Con su abrigo de pelo azul desvaído hasta los pies, Yovka Todorova, de 72 años, lleva en un brazo una bolsa de cebollas y del otro a su hija prácticamente ciega, Vesselina, de 50. Vuelven a casa de solicitar un bastón en el médico para Vesselina y caminan despacio para no tropezar con alguno de los innumerables socavones que salpican la calle. Están en el mercado central de Sofía. “No me llega para vivir”, se queja Yovka. “Llevo dos años sin pagar los impuestos del piso y hace cuatro años que quitamos la calefacción porque no nos la podíamos permitir”.

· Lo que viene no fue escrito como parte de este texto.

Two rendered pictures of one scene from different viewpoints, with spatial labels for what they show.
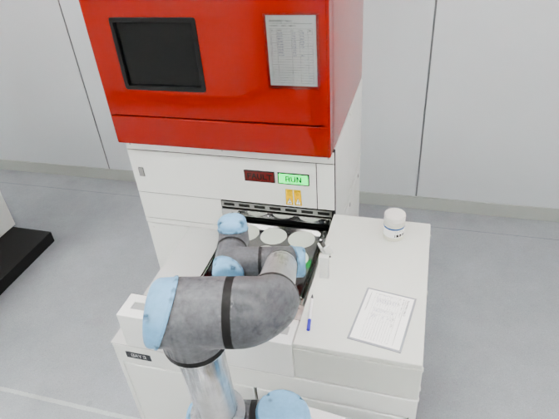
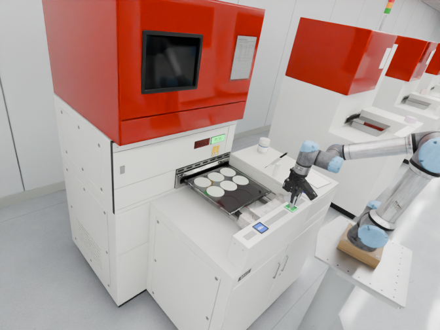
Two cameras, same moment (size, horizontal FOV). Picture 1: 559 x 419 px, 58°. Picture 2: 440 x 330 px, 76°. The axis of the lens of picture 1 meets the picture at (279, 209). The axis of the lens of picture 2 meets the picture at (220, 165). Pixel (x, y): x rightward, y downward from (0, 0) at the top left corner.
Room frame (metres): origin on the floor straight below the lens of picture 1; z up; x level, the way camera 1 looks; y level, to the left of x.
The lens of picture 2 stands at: (0.94, 1.39, 1.81)
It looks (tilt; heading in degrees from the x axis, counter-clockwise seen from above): 29 degrees down; 292
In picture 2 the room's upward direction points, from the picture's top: 10 degrees clockwise
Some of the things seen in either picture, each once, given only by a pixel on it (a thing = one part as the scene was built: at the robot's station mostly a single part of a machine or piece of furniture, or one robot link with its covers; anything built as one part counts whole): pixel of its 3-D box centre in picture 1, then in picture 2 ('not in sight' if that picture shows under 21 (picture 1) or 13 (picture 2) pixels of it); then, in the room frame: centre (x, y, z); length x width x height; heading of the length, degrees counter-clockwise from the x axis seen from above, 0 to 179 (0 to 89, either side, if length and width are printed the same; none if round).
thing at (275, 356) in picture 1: (209, 332); (273, 228); (1.05, 0.25, 0.89); 0.55 x 0.09 x 0.14; 72
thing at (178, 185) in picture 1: (230, 189); (182, 160); (1.65, 0.18, 1.02); 0.82 x 0.03 x 0.40; 72
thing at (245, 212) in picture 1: (275, 223); (204, 171); (1.58, 0.02, 0.89); 0.44 x 0.02 x 0.10; 72
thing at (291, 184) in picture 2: not in sight; (295, 181); (1.03, 0.12, 1.11); 0.09 x 0.08 x 0.12; 162
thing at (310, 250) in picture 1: (264, 254); (228, 185); (1.39, 0.06, 0.90); 0.34 x 0.34 x 0.01; 72
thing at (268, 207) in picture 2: not in sight; (264, 213); (1.13, 0.13, 0.87); 0.36 x 0.08 x 0.03; 72
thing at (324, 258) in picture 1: (324, 256); (275, 165); (1.19, -0.13, 1.03); 0.06 x 0.04 x 0.13; 162
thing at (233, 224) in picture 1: (234, 237); (308, 154); (1.02, 0.12, 1.27); 0.09 x 0.08 x 0.11; 175
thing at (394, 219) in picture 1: (393, 224); (263, 145); (1.35, -0.38, 1.01); 0.07 x 0.07 x 0.10
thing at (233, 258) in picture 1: (236, 263); (329, 160); (0.92, 0.11, 1.27); 0.11 x 0.11 x 0.08; 85
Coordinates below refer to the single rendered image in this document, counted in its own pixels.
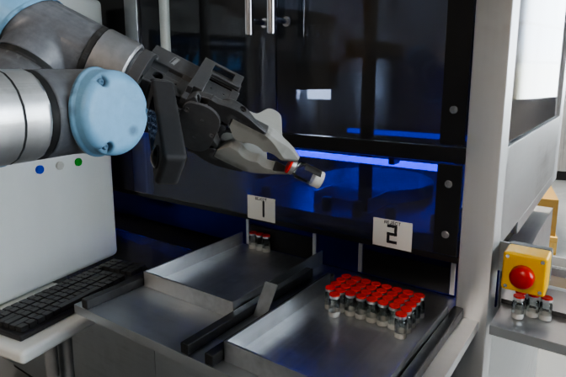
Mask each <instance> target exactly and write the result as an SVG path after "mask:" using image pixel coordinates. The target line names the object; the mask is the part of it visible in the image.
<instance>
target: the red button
mask: <svg viewBox="0 0 566 377"><path fill-rule="evenodd" d="M535 278H536V277H535V274H534V272H533V271H532V270H531V269H530V268H528V267H527V266H524V265H518V266H515V267H513V268H512V269H511V271H510V274H509V279H510V282H511V283H512V284H513V285H514V286H515V287H516V288H517V289H530V287H532V285H533V284H534V282H535Z"/></svg>
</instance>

En su salón, efectivamente, están a 15 grados. Tienen una sola bombilla. Los sofás están forrados de mantas y todos van bien abrigados, sobre todo para ver la tele. Si logran esa tibieza en lo peor del invierno búlgaro es porque aprovechan el calor de los conductos de la calefacción central que antes podían tener. Aquí viven, además de Yovka, su marido, Todor, de 75 años; Vesselina, que regresó sin apenas vista —solo distingue las siluetas— de una hundida Grecia después de trabajar allí como asistenta de dos ancianos, y una de sus hijas, que tiene un bebé de 40 días. Cuatro generaciones en un piso de un edificio destartalado de 13 plantas, exactamente igual que los de la manzana, con una luz lúgubre en la entrada, de la que emana frío aunque se entre desde la calle.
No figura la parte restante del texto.